Only lines with the string "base" matter here; gather them from the material below.

[Opening DATA SECTION section]

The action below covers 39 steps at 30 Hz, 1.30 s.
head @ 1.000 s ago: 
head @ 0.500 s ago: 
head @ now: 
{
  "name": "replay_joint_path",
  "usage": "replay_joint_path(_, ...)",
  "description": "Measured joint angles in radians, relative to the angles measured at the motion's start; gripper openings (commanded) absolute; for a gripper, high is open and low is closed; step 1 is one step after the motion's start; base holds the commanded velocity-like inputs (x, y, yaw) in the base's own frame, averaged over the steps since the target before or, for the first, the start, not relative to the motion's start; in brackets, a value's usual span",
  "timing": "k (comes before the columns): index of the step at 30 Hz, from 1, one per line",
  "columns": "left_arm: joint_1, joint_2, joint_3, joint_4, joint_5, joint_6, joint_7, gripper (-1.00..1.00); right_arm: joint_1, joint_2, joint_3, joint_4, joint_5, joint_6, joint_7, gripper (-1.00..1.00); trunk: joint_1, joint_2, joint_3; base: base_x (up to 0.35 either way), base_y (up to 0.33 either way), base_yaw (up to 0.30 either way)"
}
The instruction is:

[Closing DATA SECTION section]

ANSWER SPACE:
  "description": "Measured joint angles in radians, relative to the angles measured at the motion's start; gripper openings (commanded) absolute; for a gripper, high is open and low is closed; step 1 is one step after the motion's start; base holds the commanded velocity-like inputs (x, y, yaw) in the base's own frame, averaged over the steps since the target before or, for the first, the start, not relative to the motion's start; in brackets, a value's usual span",
  "columns": "left_arm: joint_1, joint_2, joint_3, joint_4, joint_5, joint_6, joint_7, gripper (-1.00..1.00); right_arm: joint_1, joint_2, joint_3, joint_4, joint_5, joint_6, joint_7, gripper (-1.00..1.00); trunk: joint_1, joint_2, joint_3; base: base_x (up to 0.35 either way), base_y (up to 0.33 either way), base_yaw (up to 0.30 either way)"

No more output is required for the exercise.